All lines from the opening of the data to the line containing "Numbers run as" must be returned unchanged, and only those lines.

#### Dataset extract

· · ·

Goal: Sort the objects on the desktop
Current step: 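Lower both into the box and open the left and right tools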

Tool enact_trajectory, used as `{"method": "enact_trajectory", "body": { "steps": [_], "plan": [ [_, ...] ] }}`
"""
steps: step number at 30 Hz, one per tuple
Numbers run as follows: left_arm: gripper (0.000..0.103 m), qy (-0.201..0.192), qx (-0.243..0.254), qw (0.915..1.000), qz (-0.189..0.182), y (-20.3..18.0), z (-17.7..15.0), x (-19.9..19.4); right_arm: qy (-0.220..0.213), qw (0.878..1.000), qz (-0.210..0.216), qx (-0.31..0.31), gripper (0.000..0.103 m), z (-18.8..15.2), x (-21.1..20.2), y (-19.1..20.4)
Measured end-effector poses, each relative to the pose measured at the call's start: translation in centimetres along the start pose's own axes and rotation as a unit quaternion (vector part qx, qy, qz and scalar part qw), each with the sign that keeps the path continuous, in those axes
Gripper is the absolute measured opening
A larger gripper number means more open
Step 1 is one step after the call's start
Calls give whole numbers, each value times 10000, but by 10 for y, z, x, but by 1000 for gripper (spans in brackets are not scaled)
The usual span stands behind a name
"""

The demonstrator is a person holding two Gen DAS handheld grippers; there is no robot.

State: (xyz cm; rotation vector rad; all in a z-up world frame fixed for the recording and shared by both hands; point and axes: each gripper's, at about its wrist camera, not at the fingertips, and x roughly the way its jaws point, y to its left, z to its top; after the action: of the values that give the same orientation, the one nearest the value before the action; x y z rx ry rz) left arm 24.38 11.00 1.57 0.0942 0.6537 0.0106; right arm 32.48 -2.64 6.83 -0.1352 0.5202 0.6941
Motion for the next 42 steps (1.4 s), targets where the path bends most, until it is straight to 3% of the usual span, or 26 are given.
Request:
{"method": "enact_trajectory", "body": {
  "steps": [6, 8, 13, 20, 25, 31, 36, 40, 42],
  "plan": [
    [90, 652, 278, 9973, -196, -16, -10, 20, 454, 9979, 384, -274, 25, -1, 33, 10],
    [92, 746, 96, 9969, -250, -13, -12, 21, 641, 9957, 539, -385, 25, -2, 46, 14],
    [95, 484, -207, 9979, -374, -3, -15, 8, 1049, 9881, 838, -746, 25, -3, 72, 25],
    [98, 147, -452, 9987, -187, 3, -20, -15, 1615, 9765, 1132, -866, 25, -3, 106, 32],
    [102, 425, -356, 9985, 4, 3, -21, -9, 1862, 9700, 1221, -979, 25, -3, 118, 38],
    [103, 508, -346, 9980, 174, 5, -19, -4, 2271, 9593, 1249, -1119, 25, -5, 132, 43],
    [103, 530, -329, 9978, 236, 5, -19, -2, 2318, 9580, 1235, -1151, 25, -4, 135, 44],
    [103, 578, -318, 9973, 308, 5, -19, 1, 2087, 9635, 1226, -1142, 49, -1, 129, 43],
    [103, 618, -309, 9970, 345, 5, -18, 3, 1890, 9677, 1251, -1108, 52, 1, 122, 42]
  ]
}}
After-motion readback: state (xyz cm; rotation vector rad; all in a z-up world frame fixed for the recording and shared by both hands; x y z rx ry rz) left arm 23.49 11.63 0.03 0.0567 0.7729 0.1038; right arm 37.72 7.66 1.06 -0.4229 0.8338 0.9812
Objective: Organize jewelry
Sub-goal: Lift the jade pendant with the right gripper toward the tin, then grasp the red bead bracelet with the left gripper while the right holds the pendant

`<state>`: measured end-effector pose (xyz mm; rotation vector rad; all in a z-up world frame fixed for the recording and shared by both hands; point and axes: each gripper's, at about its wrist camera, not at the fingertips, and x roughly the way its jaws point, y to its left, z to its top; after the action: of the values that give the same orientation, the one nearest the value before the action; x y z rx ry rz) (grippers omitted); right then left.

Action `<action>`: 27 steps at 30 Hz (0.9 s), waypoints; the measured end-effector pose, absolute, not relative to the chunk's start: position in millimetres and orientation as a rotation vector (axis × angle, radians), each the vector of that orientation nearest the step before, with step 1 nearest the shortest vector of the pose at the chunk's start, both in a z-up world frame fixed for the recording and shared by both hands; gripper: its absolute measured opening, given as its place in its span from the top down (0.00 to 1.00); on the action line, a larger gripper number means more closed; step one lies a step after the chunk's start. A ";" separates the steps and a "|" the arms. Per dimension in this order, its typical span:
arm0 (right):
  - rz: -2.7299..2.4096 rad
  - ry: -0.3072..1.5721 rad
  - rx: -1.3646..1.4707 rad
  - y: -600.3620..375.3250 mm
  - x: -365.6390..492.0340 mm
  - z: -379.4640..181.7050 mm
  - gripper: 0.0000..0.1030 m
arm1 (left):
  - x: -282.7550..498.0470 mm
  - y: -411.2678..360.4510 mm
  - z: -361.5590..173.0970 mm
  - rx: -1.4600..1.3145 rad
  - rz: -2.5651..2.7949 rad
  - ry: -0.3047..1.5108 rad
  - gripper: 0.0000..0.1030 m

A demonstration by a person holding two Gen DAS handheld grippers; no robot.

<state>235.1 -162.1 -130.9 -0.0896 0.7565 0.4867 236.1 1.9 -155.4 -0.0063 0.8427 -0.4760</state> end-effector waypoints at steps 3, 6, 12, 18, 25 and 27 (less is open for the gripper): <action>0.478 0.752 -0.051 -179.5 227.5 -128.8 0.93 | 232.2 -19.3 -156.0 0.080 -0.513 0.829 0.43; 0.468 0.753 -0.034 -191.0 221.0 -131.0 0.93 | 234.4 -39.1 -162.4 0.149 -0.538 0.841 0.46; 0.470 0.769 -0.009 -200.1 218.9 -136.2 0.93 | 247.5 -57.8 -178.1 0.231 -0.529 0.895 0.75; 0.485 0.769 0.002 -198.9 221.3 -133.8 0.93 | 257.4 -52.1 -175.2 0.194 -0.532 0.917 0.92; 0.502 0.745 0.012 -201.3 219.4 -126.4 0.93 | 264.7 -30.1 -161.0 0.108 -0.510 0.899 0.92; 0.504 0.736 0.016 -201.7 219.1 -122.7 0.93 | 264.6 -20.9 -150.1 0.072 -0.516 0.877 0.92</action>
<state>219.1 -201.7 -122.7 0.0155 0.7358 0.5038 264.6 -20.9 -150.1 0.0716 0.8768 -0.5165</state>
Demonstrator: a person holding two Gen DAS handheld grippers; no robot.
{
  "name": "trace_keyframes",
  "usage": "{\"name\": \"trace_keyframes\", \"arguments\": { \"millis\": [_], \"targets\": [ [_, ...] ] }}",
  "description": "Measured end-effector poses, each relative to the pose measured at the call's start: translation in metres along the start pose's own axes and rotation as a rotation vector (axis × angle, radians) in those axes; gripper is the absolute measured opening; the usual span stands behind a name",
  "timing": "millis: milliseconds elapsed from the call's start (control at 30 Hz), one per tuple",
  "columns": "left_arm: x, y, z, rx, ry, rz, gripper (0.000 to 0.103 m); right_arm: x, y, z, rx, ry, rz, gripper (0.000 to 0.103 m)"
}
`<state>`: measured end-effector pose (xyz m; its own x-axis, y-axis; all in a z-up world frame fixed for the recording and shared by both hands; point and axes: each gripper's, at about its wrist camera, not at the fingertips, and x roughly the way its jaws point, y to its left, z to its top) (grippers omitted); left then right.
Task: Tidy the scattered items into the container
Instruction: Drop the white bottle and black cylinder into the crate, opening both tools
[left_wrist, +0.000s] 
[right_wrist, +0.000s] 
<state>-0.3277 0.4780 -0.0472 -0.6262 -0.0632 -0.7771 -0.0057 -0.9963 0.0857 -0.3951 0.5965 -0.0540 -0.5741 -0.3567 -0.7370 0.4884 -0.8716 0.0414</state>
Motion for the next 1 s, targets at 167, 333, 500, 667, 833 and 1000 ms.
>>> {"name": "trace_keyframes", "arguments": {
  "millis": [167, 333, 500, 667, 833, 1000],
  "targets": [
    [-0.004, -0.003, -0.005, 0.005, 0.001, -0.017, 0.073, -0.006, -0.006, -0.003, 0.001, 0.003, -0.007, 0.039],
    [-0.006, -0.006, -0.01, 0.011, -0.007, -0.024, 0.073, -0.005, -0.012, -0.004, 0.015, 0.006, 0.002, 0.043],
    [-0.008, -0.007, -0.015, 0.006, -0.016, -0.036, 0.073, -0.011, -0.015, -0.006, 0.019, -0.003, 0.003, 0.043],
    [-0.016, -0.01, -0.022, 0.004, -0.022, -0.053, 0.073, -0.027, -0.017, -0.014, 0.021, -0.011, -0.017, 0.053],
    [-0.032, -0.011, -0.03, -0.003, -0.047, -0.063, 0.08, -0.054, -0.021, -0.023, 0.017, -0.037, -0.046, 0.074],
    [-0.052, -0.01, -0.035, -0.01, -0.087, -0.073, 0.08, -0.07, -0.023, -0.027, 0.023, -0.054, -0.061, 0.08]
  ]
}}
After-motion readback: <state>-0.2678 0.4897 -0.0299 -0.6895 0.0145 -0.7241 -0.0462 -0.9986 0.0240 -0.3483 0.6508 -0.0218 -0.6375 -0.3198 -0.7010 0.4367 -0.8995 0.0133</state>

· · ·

#### Exercise output
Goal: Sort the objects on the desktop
Current step: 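Lower both into the box and open the left and right tools
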
Tool enact_trajectory, used as `{"method": "enact_trajectory", "body": { "steps": [_], "plan": [ [_, ...] ] }}`
"""
steps: step number at 30 Hz, one per tuple
Numbers run as follows: left_arm: gripper (0.000..0.103 m), qy (-0.201..0.192), qx (-0.243..0.254), qw (0.915..1.000), qz (-0.189..0.182), y (-20.3..18.0), z (-17.7..15.0), x (-19.9..19.4); right_arm: qy (-0.220..0.213), qw (0.878..1.000), qz (-0.210..0.216), qx (-0.31..0.31), gripper (0.000..0.103 m), z (-18.8..15.2), x (-21.1..20.2), y (-19.1..20.4)

The exercise is done; no more work remains.